### Task
Locate all lines in the data below that hold "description" and show them.

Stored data
***

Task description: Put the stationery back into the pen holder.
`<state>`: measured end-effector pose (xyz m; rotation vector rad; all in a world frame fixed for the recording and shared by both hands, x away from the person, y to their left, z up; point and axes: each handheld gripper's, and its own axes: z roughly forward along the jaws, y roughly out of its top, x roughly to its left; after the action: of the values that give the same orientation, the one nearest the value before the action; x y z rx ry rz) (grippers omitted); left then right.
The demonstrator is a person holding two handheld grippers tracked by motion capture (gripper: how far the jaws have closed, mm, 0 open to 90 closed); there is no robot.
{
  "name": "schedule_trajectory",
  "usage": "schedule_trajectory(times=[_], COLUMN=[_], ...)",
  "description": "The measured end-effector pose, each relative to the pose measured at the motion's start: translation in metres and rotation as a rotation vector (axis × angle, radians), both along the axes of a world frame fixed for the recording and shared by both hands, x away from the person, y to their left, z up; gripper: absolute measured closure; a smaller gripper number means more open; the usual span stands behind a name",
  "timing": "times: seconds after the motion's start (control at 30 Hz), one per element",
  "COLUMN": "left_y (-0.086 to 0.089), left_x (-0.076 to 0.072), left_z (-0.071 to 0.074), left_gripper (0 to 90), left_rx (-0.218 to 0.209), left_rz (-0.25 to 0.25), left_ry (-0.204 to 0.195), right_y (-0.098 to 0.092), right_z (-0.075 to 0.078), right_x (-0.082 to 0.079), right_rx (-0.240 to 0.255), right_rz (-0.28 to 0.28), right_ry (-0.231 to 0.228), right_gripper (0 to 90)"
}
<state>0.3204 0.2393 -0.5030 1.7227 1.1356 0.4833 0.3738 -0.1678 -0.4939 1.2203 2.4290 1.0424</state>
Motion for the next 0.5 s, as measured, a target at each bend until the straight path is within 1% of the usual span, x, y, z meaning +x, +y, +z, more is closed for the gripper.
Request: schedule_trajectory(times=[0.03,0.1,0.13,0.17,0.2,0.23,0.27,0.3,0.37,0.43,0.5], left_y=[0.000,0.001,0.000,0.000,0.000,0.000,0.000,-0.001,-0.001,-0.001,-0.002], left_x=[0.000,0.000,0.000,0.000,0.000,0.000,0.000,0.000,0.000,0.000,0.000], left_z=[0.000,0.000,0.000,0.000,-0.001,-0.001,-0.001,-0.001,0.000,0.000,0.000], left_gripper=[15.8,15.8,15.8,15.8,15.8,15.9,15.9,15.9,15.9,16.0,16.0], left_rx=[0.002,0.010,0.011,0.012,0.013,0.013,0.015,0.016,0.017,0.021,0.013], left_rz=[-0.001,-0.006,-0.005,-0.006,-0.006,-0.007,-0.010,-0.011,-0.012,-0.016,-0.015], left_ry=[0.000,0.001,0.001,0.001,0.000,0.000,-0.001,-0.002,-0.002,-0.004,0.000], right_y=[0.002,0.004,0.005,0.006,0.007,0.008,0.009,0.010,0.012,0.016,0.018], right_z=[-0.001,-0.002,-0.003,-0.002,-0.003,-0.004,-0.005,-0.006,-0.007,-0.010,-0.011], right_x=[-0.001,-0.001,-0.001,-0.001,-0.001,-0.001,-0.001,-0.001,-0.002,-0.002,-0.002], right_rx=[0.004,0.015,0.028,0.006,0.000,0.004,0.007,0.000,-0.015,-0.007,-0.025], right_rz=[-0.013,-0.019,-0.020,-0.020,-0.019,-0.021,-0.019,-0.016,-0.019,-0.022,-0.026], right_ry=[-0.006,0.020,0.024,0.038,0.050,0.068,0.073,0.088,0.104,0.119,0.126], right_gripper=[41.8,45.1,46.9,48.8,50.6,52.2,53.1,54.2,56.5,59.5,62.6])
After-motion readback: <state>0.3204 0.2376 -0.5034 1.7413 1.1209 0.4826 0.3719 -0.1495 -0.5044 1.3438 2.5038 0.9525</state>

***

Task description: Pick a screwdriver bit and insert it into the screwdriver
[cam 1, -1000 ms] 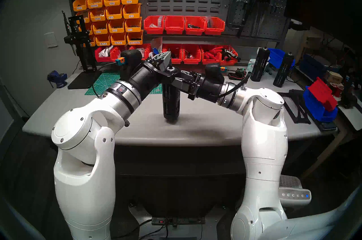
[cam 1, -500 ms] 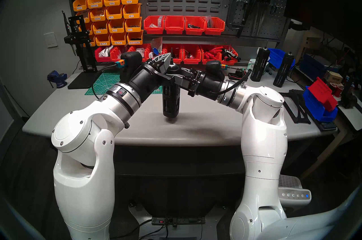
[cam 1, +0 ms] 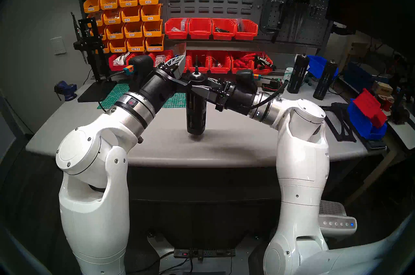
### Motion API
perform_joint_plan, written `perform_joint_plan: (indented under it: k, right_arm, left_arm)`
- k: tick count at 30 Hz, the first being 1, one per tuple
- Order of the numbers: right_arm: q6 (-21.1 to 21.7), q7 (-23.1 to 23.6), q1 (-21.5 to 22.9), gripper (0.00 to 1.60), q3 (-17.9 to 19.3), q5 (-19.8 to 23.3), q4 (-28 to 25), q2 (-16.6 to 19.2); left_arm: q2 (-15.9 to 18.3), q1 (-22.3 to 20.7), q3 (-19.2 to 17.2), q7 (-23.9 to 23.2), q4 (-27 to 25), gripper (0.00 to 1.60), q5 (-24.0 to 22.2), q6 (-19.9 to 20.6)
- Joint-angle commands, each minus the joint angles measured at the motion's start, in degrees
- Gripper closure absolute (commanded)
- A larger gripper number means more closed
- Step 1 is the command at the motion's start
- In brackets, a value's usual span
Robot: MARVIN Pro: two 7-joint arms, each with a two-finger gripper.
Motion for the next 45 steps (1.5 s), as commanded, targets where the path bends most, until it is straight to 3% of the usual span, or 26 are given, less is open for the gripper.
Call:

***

### Your response
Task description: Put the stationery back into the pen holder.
  "description": "The measured end-effector pose, each relative to the pose measured at the motion's start: translation in metres and rotation as a rotation vector (axis × angle, radians), both along the axes of a world frame fixed for the recording and shared by both hands, x away from the person, y to their left, z up; gripper: absolute measured closure; a smaller gripper number means more open; the usual span stands behind a name",
Task description: Pick a screwdriver bit and insert it into the screwdriver

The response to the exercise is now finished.